Please go over the material below and count each line with the string "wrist", giving only the total.

== Segment start ==

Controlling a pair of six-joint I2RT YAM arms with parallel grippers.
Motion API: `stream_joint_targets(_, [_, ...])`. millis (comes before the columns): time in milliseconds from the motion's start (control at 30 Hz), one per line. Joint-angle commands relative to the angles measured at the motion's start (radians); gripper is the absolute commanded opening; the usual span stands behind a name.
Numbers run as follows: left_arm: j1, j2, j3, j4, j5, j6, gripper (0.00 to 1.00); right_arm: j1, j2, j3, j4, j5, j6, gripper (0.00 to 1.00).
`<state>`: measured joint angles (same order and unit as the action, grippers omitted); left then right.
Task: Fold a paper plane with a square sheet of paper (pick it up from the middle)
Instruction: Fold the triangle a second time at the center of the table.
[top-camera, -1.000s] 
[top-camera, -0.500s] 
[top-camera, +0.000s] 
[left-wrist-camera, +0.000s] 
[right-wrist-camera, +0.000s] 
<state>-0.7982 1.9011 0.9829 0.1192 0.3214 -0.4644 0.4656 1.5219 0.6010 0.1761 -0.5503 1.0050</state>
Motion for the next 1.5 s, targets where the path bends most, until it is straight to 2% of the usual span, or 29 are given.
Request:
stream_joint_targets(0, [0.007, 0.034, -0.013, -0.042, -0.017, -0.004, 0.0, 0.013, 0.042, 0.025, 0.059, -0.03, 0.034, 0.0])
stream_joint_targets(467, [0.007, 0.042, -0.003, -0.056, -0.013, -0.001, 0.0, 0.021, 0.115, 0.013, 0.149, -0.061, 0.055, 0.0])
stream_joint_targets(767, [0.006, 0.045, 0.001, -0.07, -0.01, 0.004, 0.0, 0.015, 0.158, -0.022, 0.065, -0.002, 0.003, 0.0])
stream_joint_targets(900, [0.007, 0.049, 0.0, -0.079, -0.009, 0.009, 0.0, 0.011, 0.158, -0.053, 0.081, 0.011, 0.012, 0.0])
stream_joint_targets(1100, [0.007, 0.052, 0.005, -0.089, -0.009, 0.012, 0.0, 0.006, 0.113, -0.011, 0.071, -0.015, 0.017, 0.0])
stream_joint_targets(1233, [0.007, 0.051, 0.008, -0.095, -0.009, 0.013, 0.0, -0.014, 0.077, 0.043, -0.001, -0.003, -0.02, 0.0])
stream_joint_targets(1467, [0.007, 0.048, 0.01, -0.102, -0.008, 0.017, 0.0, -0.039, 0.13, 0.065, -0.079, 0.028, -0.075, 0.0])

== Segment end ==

▶ [WRITTEN RESPONSE]: 2